Da monitorare invece il settore immobiliare commerciale statunitense su cui sono esposte in Europa alcune banche tedesche mentre negli States l’esposizione ha una prevalenza tra le banche commerciali di piccole-medie dimensioni.
Le dimensioni di questo settore non sono particolarmente elevate (nel 2022 il contributo al PIL americano è stato di 2.3$ trilioni) ma è da valutare come le esposizioni siano state assunte (similari ai mutui subprime nel 2008?). Il settore immobiliare comunque ora maggiormente in difficoltà è quello cinese (-60% a/a le vendite a Febbraio dei top 100 sviluppatori immobiliari locali) che continua ad essere un peso per la ripresa economica cinese.
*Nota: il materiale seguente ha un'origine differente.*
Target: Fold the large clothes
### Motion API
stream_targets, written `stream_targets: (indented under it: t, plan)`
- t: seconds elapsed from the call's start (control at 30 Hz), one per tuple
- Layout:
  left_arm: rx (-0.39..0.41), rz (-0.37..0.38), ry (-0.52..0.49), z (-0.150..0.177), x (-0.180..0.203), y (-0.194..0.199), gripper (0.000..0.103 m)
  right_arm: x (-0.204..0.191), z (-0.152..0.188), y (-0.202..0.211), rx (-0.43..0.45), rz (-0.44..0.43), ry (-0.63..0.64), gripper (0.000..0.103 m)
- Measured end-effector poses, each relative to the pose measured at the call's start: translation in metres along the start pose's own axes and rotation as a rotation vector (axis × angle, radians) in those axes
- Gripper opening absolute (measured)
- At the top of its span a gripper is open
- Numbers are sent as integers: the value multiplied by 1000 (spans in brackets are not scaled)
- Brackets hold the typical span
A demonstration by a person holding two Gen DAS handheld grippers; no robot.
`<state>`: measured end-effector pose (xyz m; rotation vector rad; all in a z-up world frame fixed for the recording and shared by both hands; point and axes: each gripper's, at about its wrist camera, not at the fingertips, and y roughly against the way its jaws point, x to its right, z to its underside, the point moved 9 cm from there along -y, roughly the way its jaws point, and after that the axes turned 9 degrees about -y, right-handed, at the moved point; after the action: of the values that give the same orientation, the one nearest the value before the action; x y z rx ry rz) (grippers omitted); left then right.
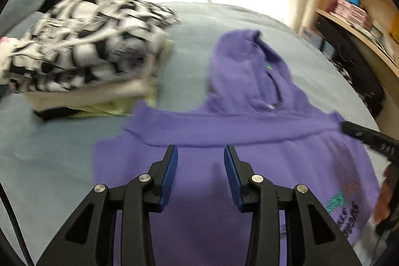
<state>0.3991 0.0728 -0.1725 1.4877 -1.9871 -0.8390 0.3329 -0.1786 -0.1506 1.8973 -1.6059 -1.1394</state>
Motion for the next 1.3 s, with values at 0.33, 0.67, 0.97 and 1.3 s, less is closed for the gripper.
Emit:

La geopolitica rappresenta sempre un potenziale rischio, molti Paesi stanno implementando politiche di spesa maggiore per la difesa (tra cui anche la Cina) e le situazioni in medio-oriente e in Ucraina sono a rischio escalation. Gli attacchi degli Houthi nel mar Rosso possono invece spingere le dinamiche inflattive poiché intralciano una delle principali rotte commerciali marittime mondiali andando a creare pressioni sulla supply chain globale.
Al momento, quindi, si può ipotizzare che tra il mese di Marzo e Aprile si possa assistere a una correzione dell’azionario, un po’ per via della statistica (questi mesi non sono stati troppo favorevoli negli anni elettorali) e un po’ per prese di profitto dopo una performance positiva di inizio anno ed anche per una minore liquidità dovuta alla fine del Bank Term Funding Program a partire dall’11 Marzo.
Negli States l’attività economica resta supportiva per gli utili aziendali, difatti i margini di profitto delle aziende statunitensi hanno si registrato una lieve contrazione ma rimangono al contempo su livelli storicamente alti:
Nonfinancial corporate profits margin
Fonte: Goldman Sachs
E’ probabile che gli investitori saranno più attenti nell’allocazione in termini settoriali e geografici. Il mercato US resta quello più attraente per via dei fondamentali solidi dell’economia, quello cinese è interessante per le valutazioni molto contratte ma è ancora presto per ipotizzare un investimento almeno finché l’economia non inizierà a dare segnali di una ripresa sostenuta. L’Europa, che viaggia a due velocità, può essere interessante avendo una maggiore presenza di azioni Value che nel contesto attuale europeo dovrebbero performare meglio delle Growth.
I temi attualmente più di interesse possono essere le azioni legate alla Difesa e Cybersecurity che beneficiano della maggiore spesa governativa, farmaceutico per via del tema obesità mentre è difficile dire se l’Intelligenza Artificiale abbia ancora benzina per correre. L’obbligazionario resta interessante su scadenze molto brevi come si è visto in precedenza, ma è ancora prematuro spostarsi su scadenze molto lunghe. L’High Yield (soprattutto upper) e bond dei mercati emergenti possono rappresentare una valida alternativa per aumentare il carry di portafoglio.
L’Oro tra tensioni geo-politiche e prospettive economiche incerte può, infine, rappresentare una buona difesa all’interno del portafoglio.